EX-8.1 8 h03859exv8w1.htm EX-8.1 exv8w1
EXHIBIT 8.1
(LETTERHEAD)
June 25, 2010
Camelot Information Systems Inc.
A6 North Third Ring Road
Xicheng District, Beijing
The People’s Republic of China
Re:   American Depositary Shares of Camelot Information
Systems Inc. (the “Company”)
Ladies and Gentlemen:
     You have requested our opinion concerning the statements in the Registration Statement (as described below) under the caption “Taxation—Material United States Federal Income Tax Considerations” in connection with the public offering on the date hereof of certain American Depositary Shares (“ADSs”), each of which represents ordinary shares, with no par value (the “Ordinary Shares”), of the Company pursuant to the registration statement on Form F-1 under the Securities Act of 1933, as amended (the “Act”), originally filed by the Company with the Securities and Exchange Commission (the “Commission”) on June 25, 2010 (the “Registration Statement”).
     In connection with rendering the opinion set forth herein, we have examined and relied on originals or copies of the following:
     (a) the Registration Statement; and
     (b) such other documents, certificates, and records as we have deemed necessary or appropriate as a basis for the opinion set forth herein.

 


 

Camelot Information Systems Inc.
June 25, 2010
Page 2
     Our opinion is conditioned on the initial and continuing accuracy of the facts, information and analyses set forth in such documents, certificates, and records (as identified in clauses (a) and (b) of the immediately preceding paragraph). All capitalized terms used but not otherwise defined herein shall have the respective meanings set forth in the Registration Statement.
     For purposes of our opinion, we have assumed the legal capacity of all natural persons, the genuineness of all signatures, the authenticity of all documents submitted to us as originals, the conformity to original documents of all documents submitted to us as certified, conformed, electronic, or photostatic copies, and the authenticity of the originals of such latter documents.

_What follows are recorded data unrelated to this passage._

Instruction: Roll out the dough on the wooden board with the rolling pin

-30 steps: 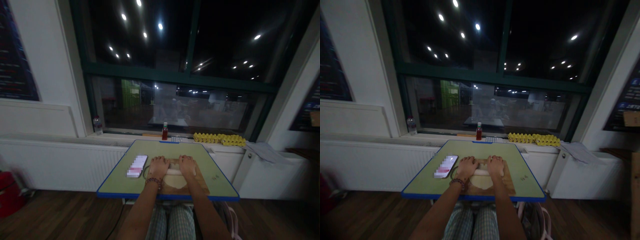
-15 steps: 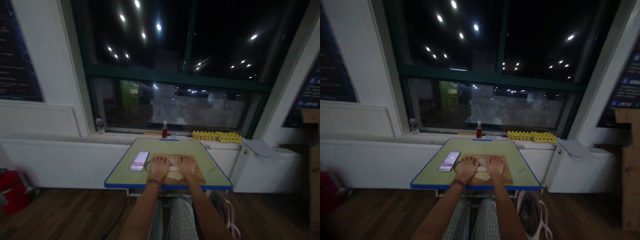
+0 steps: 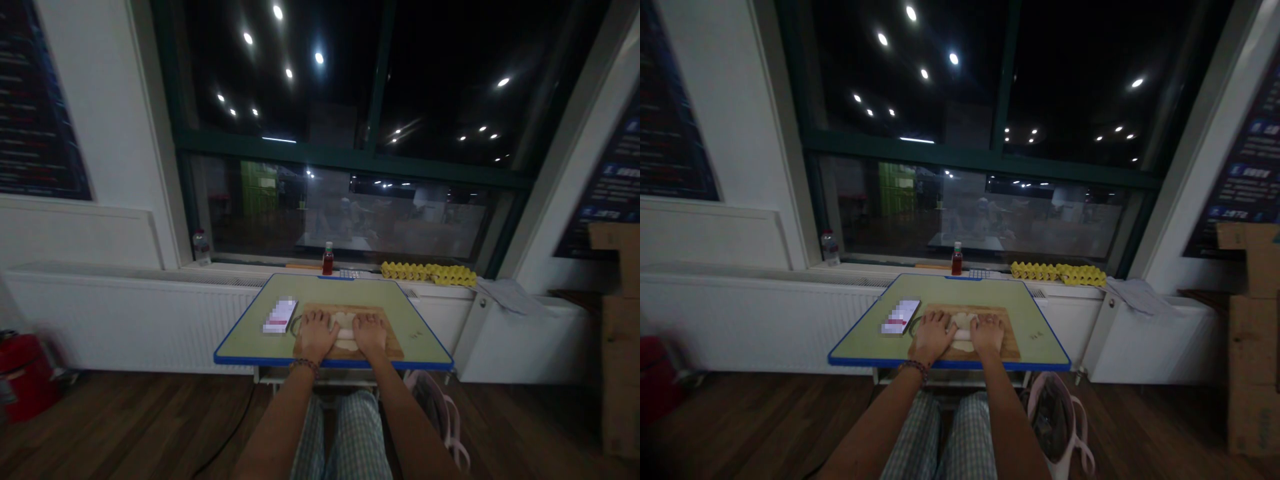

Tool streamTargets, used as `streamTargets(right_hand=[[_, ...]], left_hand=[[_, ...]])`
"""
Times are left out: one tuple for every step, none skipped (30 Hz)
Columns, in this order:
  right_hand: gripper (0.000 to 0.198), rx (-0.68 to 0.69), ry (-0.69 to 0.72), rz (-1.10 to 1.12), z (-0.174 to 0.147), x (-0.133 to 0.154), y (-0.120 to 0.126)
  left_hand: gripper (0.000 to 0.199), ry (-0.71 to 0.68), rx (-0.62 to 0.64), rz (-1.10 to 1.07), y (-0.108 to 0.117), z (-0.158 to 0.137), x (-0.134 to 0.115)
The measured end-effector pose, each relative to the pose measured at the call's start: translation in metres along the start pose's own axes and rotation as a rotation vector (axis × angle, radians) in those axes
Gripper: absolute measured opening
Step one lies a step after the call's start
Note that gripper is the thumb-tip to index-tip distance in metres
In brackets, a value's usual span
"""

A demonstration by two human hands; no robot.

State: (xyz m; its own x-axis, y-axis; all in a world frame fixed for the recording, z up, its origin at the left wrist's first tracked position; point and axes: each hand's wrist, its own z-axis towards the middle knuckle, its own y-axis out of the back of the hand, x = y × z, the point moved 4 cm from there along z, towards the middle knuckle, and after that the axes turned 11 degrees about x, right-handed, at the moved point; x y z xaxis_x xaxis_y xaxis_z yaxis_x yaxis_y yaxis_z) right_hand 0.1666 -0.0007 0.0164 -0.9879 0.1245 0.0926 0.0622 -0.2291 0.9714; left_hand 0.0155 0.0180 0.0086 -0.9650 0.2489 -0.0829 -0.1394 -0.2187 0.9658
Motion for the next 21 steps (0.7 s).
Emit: streamTargets(right_hand=[[0.043,-0.001,-0.006,0.005,0.000,0.000,-0.001],[0.042,-0.004,-0.009,0.010,0.001,0.000,-0.002],[0.042,-0.009,-0.010,0.014,0.002,-0.001,-0.003],[0.041,-0.017,-0.008,0.018,0.003,-0.001,-0.004],[0.040,-0.028,-0.004,0.020,0.004,0.000,-0.005],[0.039,-0.039,-0.001,0.021,0.005,0.000,-0.005],[0.038,-0.051,0.000,0.020,0.006,0.000,-0.006],[0.038,-0.060,-0.002,0.019,0.007,0.000,-0.006],[0.039,-0.067,-0.007,0.018,0.007,0.000,-0.006],[0.039,-0.071,-0.011,0.018,0.008,0.000,-0.006],[0.040,-0.073,-0.013,0.018,0.008,0.000,-0.005],[0.040,-0.074,-0.014,0.019,0.008,0.000,-0.005],[0.041,-0.074,-0.014,0.021,0.008,0.000,-0.004],[0.041,-0.077,-0.011,0.022,0.008,0.000,-0.004],[0.041,-0.081,-0.009,0.022,0.009,0.000,-0.004],[0.040,-0.086,-0.009,0.023,0.010,-0.001,-0.004],[0.040,-0.092,-0.010,0.023,0.010,-0.001,-0.005],[0.040,-0.099,-0.010,0.023,0.012,-0.001,-0.006],[0.040,-0.106,-0.011,0.023,0.013,-0.001,-0.007],[0.039,-0.112,-0.013,0.023,0.014,-0.002,-0.008],[0.039,-0.118,-0.014,0.024,0.015,-0.002,-0.009]], left_hand=[[0.046,0.000,-0.005,-0.001,0.000,0.000,0.000],[0.046,0.000,-0.008,-0.003,0.000,0.000,0.000],[0.045,0.000,-0.008,-0.005,0.000,0.001,0.000],[0.044,0.000,-0.006,-0.006,0.000,0.001,0.000],[0.043,0.001,-0.004,-0.005,0.000,0.001,-0.001],[0.043,0.002,-0.004,-0.003,0.001,0.002,-0.001],[0.043,0.002,-0.008,-0.001,0.001,0.002,-0.001],[0.043,0.000,-0.012,0.001,0.001,0.003,-0.001],[0.043,-0.003,-0.017,0.003,0.002,0.003,-0.002],[0.043,-0.005,-0.020,0.003,0.002,0.003,-0.002],[0.043,-0.008,-0.022,0.002,0.002,0.004,-0.002],[0.043,-0.011,-0.024,0.001,0.003,0.004,-0.002],[0.043,-0.014,-0.025,0.001,0.003,0.004,-0.002],[0.043,-0.014,-0.025,-0.001,0.004,0.005,-0.002],[0.042,-0.012,-0.023,-0.004,0.004,0.005,-0.002],[0.042,-0.008,-0.020,-0.009,0.004,0.006,-0.002],[0.042,-0.005,-0.018,-0.014,0.004,0.007,-0.002],[0.042,-0.002,-0.015,-0.020,0.004,0.007,-0.002],[0.041,-0.001,-0.013,-0.025,0.004,0.008,-0.002],[0.041,-0.003,-0.014,-0.029,0.003,0.009,-0.001],[0.041,-0.008,-0.015,-0.030,0.003,0.010,-0.001]])
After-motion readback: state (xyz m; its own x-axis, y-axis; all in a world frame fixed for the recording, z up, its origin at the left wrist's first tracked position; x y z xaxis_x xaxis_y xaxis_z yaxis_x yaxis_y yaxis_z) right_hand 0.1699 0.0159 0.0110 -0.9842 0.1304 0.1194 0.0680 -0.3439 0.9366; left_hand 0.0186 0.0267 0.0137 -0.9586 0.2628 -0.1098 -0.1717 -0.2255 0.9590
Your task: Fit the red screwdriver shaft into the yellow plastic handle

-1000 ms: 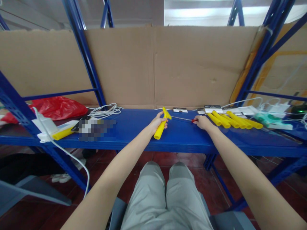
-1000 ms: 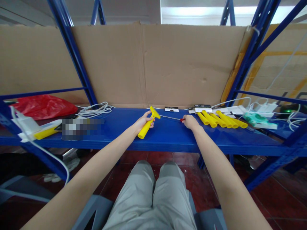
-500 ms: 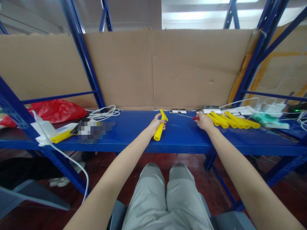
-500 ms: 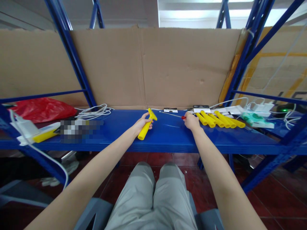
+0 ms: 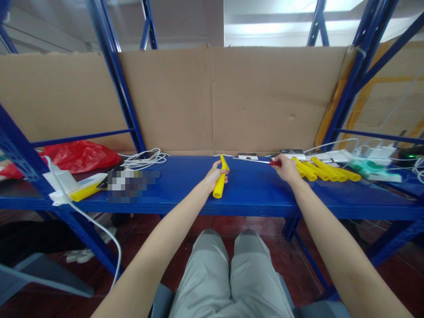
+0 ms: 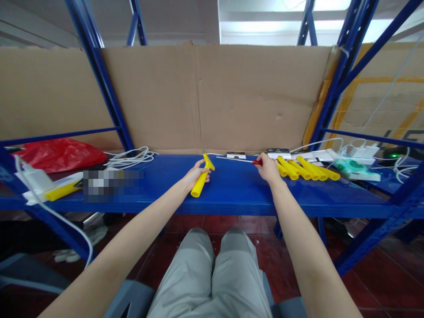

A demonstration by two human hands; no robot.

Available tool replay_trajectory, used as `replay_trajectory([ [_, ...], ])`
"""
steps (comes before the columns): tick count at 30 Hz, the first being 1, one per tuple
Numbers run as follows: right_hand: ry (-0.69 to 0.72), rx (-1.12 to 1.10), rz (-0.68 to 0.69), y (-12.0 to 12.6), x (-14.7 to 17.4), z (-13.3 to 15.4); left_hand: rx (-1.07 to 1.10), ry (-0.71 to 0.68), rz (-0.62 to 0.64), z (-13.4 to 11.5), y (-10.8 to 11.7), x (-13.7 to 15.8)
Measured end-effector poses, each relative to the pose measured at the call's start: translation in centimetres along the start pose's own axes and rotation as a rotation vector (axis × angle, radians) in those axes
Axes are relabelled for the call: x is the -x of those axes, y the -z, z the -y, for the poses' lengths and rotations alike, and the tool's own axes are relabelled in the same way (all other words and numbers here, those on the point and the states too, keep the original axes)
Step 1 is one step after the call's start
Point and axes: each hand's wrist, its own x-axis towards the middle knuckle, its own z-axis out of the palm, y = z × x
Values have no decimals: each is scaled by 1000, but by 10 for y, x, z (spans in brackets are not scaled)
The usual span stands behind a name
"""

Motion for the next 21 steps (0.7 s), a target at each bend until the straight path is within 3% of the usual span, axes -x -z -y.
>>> replay_trajectory([
  [6, 57, -51, -6, -1, 0, 0, -26, -3, 10, 0, -1, 1],
  [14, 193, -164, -119, -14, -6, -14, -103, 6, 46, 0, -2, 1],
  [21, 205, -166, -149, -17, -6, -17, -131, 6, 69, -1, -5, 5],
])
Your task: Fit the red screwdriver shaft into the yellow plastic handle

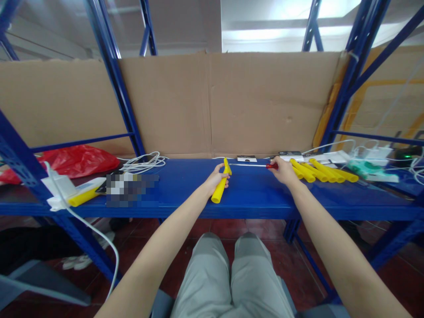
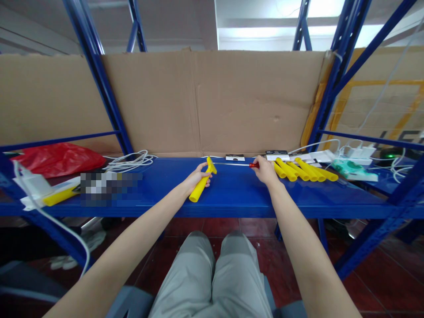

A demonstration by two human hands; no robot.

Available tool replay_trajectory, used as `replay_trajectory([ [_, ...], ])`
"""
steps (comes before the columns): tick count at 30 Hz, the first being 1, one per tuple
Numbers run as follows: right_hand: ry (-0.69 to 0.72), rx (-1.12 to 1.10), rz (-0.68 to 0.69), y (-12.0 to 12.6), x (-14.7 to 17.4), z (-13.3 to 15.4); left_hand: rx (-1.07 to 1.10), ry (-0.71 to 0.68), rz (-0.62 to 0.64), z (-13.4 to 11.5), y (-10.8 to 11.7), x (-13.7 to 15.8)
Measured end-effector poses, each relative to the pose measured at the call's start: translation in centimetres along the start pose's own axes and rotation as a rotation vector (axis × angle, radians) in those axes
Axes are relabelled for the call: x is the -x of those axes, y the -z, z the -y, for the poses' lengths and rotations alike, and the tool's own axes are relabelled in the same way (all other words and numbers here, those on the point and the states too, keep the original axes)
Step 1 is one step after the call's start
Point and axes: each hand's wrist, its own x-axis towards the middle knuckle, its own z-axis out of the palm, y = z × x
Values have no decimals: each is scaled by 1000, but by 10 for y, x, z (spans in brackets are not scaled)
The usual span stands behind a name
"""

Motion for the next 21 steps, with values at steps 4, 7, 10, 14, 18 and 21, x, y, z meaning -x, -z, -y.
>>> replay_trajectory([
  [4, 19, -4, -3, -1, 0, -2, -6, -4, 3, 0, 0, 0],
  [7, 29, -7, -6, -1, 0, -3, -17, -6, 6, 1, 1, -1],
  [10, 33, -5, -2, -1, 0, -3, -28, -10, 13, 2, 1, -2],
  [14, 17, -4, 5, 0, 0, -1, -32, -15, 19, 3, 2, -3],
  [18, 17, -3, 8, 0, 0, -1, -36, -15, 13, 2, 1, -1],
  [21, 36, 11, 5, 0, 0, -1, -60, -28, 3, 2, -1, 0],
])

We have relied on a representation of the Company that such documents, certificates, and records are duly authorized, valid and enforceable.
     In addition, we have relied on factual statements and representations of the officers and other representatives of the Company and others, and we have assumed that such statements and representations are and will continue to be correct without regard to any qualification as to knowledge or belief.
     Our opinion is based on the Internal Revenue Code of 1986, as amended, Treasury regulations, judicial decisions, published positions of the Internal Revenue Service, and such other authorities as we have considered relevant, all as in effect as of the date of this opinion and all of which are subject to differing interpretations or change at any time (possibly with retroactive effect). A change in the authorities upon which our opinion is based could affect the conclusions expressed herein. There can be no assurance, moreover, that our opinion expressed herein will be accepted by the Internal Revenue Service or, if challenged, by a court.
     Based on and subject to the foregoing, we are of the opinion that, under current United States federal income tax law, although the discussion set forth in the Registration Statement under the caption “Taxation — Material United States Federal Income Tax Considerations” does not purport to summarize all possible United States federal income tax considerations of the acquisition, ownership, and disposition of the ADSs or Ordinary Shares, such discussion constitutes, in all material respects, a fair and accurate summary of the United States federal income tax consequences of the acquisition, ownership, and disposition of the ADSs or Ordinary Shares that are anticipated to be material to U.S. Holders who purchase the ADSs pursuant to the Registration Statement, subject to the qualifications set forth therein.

 


 

Camelot Information Systems Inc.
June 25, 2010
Page 3
     Except as set forth above, we express no other opinion. This opinion is expressed as of the date hereof, and we are under no obligation to supplement or revise our opinion to reflect any legal developments or factual matters arising subsequent to the date hereof.
     We hereby consent to the filing of this opinion as an exhibit to the Registration Statement and to the use of our name under the caption “Legal Matters” in the prospectus included in the Registration Statement. In giving such consent, we do not thereby admit that we are within the category of persons whose consent is required under Section 7 of the Act or the rules or regulations of the Commission promulgated thereunder.